Bien que les mécanismes de l’effet suppressif sur la neuroinflammation par la minocycline ne soient pas entièrement compris, plusieurs essais cliniques sur la minocycline pour une utilisation dans des troubles neurologiques, y compris un accident vasculaire cérébral aigu (Kohler et al., 2013) ont été menés. Cependant, les rapports de certains de ces essais cliniques n’ont pas encore montré d’effets positifs. Une fois qu’une neuroinflammation sévère survient, il peut être difficile de la supprimer facilement. En effet, nous n’avons pas pu démontrer l’effet suppressif sur la neuroinflammation par la minocycline après injection de poly I: C à des rats. Une meilleure compréhension des mécanismes moléculaires impliqués dans l’action de la minocycline sur la neuroinflammation est nécessaire pour utiliser son plein potentiel thérapeutique.Le contrôle de la neuroinflammation entraînera un soulagement de la sensation de fatigue et de la paresse, et la prévention de la progression des troubles neurologiques.
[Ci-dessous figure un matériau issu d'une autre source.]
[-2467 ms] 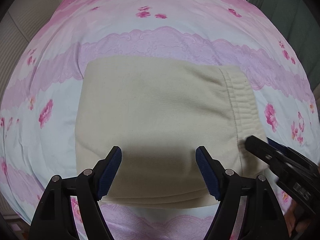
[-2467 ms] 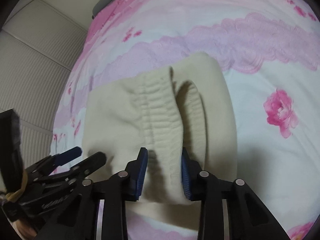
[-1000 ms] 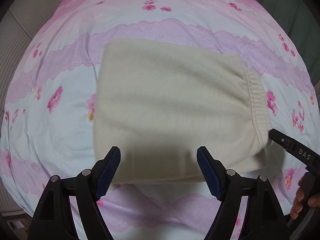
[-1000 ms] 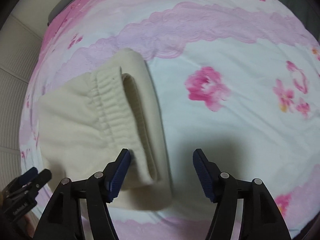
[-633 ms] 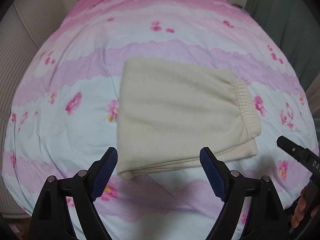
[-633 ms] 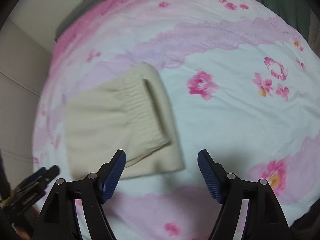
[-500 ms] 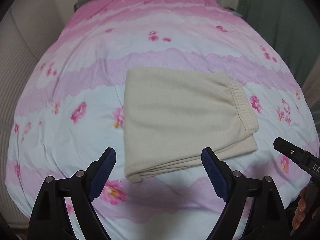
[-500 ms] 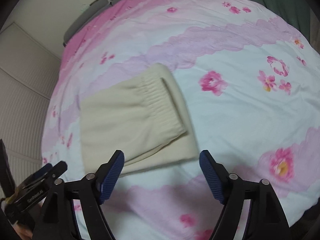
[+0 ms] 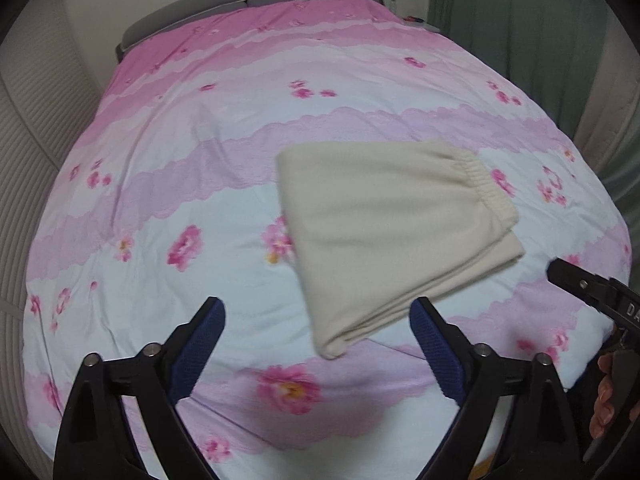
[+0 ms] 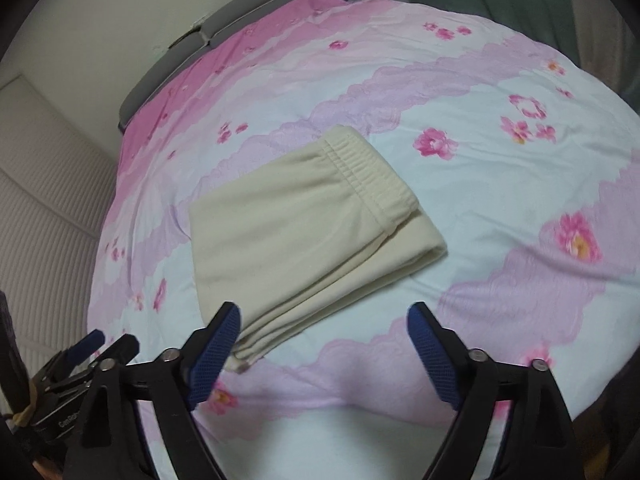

Ce travail a été soutenu en partie par JST, CREST à YK, par des fonds spéciaux de coordination pour la promotion de la science et Technologie du ministère de l’Éducation, de la Culture, des Sports, des Sciences et de la Technologie du gouvernement japonais à YK, et par une subvention pour la recherche scientifique du ministère de l’Éducation, de la Culture, des Sports, de la Science et de la Technologie du gouvernement japonais à YK (25460399).